*** RECORDS Section Begins ***

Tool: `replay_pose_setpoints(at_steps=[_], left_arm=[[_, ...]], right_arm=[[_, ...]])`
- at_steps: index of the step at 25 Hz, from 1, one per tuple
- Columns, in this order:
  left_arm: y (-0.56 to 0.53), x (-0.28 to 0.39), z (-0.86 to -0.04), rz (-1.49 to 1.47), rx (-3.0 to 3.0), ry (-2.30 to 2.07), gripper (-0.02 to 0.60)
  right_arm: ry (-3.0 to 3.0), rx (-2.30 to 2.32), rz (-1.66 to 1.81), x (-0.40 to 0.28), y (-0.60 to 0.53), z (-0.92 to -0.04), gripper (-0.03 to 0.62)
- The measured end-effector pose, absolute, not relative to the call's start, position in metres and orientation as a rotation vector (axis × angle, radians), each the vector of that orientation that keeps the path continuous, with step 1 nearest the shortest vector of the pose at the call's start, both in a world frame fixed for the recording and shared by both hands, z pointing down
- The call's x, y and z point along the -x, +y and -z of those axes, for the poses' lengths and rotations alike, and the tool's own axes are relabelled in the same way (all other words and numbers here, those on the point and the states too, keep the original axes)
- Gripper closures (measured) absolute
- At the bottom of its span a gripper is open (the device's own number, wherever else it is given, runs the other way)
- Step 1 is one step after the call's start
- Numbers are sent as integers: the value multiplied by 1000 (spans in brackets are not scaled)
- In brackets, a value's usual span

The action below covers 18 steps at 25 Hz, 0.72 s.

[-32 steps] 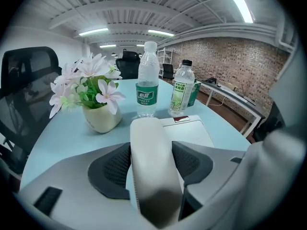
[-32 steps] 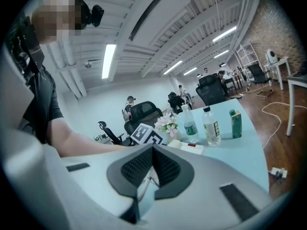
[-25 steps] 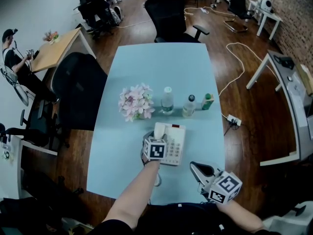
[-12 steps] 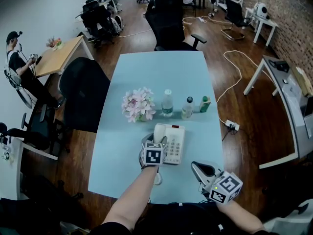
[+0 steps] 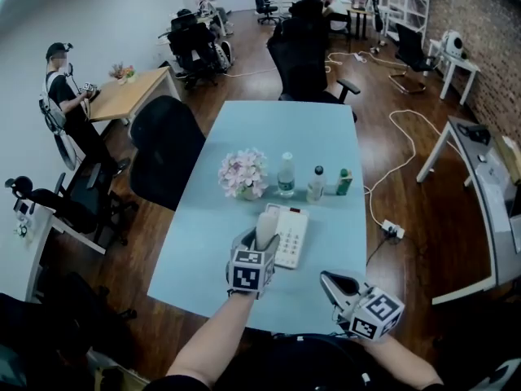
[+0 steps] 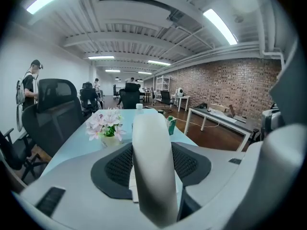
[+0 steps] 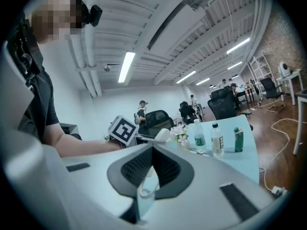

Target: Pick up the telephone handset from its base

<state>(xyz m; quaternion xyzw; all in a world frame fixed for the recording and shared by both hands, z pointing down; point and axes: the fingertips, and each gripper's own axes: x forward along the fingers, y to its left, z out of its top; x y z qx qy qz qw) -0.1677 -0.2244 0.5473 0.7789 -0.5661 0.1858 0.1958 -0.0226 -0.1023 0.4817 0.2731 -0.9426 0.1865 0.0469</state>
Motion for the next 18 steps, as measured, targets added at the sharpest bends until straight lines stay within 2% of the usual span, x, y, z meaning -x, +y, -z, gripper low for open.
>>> replay_pose_setpoints(at_steps=[10, 18], left_arm=[[-122, 119, -491, -392, -2212, -1673, 345], [-55, 71, -485, -358, -2193, -1717, 345]], right_arm=[[-2946, -640, -540, -29, -51, -472, 580], [-2967, -559, -544, -73, -18, -473, 582]])
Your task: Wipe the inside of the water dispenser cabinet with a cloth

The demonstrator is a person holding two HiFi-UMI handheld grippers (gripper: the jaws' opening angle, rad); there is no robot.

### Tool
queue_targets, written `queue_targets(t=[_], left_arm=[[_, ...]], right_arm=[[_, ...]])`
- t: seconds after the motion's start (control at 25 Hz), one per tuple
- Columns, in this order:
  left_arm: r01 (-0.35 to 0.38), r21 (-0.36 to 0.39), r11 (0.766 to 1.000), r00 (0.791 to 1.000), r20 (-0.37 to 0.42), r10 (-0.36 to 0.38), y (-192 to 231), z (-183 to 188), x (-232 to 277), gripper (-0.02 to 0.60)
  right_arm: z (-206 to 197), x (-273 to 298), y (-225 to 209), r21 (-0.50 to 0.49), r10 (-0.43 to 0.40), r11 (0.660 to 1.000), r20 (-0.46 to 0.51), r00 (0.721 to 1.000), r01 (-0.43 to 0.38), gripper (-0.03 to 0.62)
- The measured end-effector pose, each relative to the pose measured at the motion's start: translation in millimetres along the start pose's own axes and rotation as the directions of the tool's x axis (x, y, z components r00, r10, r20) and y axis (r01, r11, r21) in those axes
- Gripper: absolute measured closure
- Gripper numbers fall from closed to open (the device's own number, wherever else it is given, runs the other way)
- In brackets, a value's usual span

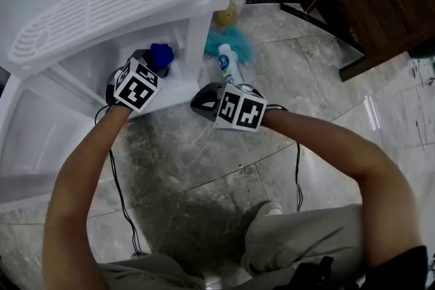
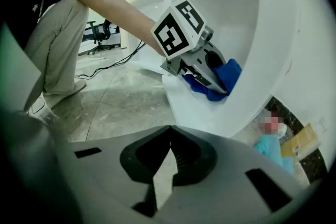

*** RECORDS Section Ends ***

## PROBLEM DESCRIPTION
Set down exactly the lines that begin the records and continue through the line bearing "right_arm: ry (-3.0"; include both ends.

## EXERCISE RESULT
Tool: `replay_pose_setpoints(at_steps=[_], left_arm=[[_, ...]], right_arm=[[_, ...]])`
- at_steps: index of the step at 25 Hz, from 1, one per tuple
- Columns, in this order:
  left_arm: y (-0.56 to 0.53), x (-0.28 to 0.39), z (-0.86 to -0.04), rz (-1.49 to 1.47), rx (-3.0 to 3.0), ry (-2.30 to 2.07), gripper (-0.02 to 0.60)
  right_arm: ry (-3.0 to 3.0), rx (-2.30 to 2.32), rz (-1.66 to 1.81), x (-0.40 to 0.28), y (-0.60 to 0.53), z (-0.92 to -0.04), gripper (-0.03 to 0.62)

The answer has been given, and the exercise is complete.